A importância acadêmica desses apontamentos e dos resultados dos modelos supracitados neste capítulo é inquestionável. São diversos os trabalhos empíricos internacionais e nacionais que utilizam tais abordagens, sejam as que priorizam variáveis de oferta quanto àquelas relacionadas à demanda, para avaliar empiricamente a competitividade internacional dos países e seus efeitos sobre o desempenho econômico e, a partir dos resultados, traçar projetos e políticas públicas com diferentes escopos. No entanto, faz-se necessário refletir sobre as limitações da aplicabilidade destas teorias em um mundo muito mais complexo e globalizado que aquele conhecido por Smith, Ricardo, Heckscher e Ohlin ou por Prebish, Kaldor e Schumpeter e seus descendentes acadêmicos.

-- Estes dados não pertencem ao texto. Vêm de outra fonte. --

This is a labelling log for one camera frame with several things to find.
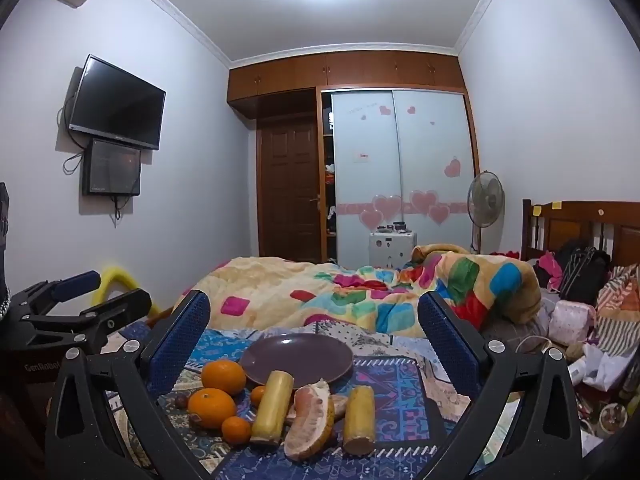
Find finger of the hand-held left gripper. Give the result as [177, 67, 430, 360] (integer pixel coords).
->
[22, 287, 153, 348]
[9, 270, 102, 321]

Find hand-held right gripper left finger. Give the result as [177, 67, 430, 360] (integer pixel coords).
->
[44, 289, 216, 480]

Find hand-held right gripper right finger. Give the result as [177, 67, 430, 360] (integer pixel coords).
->
[417, 290, 583, 480]

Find large orange with sticker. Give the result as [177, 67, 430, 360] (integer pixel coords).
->
[187, 388, 237, 431]

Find yellow sugarcane piece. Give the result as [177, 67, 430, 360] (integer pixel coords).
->
[342, 385, 376, 457]
[250, 370, 295, 448]

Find purple plate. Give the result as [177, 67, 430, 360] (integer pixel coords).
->
[239, 334, 354, 391]

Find peeled pomelo segment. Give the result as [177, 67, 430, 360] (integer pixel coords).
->
[327, 393, 349, 423]

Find pomelo wedge with rind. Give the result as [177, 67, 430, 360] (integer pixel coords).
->
[283, 380, 336, 462]

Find yellow foam tube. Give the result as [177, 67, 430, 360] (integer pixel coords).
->
[90, 266, 161, 318]

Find blue patterned bedsheet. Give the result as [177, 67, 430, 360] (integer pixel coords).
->
[100, 317, 501, 480]

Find grey bedsheet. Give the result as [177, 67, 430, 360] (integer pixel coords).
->
[480, 290, 556, 348]

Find pink bag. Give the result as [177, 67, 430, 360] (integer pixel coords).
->
[548, 300, 597, 347]

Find pink clothes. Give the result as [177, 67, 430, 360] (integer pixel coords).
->
[532, 251, 563, 291]

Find colourful patchwork blanket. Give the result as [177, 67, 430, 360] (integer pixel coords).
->
[172, 244, 543, 348]

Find standing fan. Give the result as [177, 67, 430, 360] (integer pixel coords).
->
[466, 170, 506, 256]

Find black backpack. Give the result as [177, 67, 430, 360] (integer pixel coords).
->
[557, 240, 612, 307]

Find white plastic bag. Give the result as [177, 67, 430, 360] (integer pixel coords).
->
[580, 342, 631, 393]

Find striped cloth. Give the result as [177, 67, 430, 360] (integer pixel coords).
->
[592, 265, 640, 361]

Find wooden wardrobe with sliding doors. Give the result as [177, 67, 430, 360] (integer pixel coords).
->
[227, 50, 482, 266]

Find brown wooden door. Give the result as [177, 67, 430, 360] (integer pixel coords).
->
[257, 117, 321, 263]

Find wooden headboard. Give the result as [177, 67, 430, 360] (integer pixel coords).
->
[520, 199, 640, 271]

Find small black wall monitor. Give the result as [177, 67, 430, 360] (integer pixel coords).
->
[81, 139, 142, 197]

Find black wall television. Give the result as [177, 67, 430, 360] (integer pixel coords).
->
[67, 53, 167, 152]

Tais contribuições teóricas se dão, grande parte, em um contexto anterior a emergência das novas configurações de comércio exterior delineadas por um aprofundamento do processo de fragmentação internacional da produção, cujo ápice intercorreu-se somente no final dos anos 90 e início dos anos 2000, deixando, portanto, um vazio teórico na literatura econômica quando se trata de avaliar as novas formas de fluxos de comércio internacional e os novos canais de ligação com o crescimento econômico.

Além disso, boa parte da literatura econômica empírica recente tem ignorado esse fenômeno; por exemplo, em seus modelos matemáticos concebem um comércio restrito à bens e serviços finais, embora estatísticas recentes mais desagregadas de comércio estejam apontando que os fluxos estão cada vez mais compostos por bens intermediários e inacabados, a fim de serem processados em outros países. De uma outra perspectiva, assumem que os processos de produção são integrados dentro de apenas um país, apesar de cada vez mais crescerem o número de atividades produtivas segmentadas e integradas em Cadeias Globais de Valor.

Nesse sentido, o próximo capítulo mostrará a relevância conjuntural das novas configurações de comércio internacional não tratadas pelas vertentes econômicas seminais de comércio a fim de problematizar novas variáveis relevantes neste contexto para uma análise mais fidedigna dos padrões atuais de comércio e de especialização comercial dos países.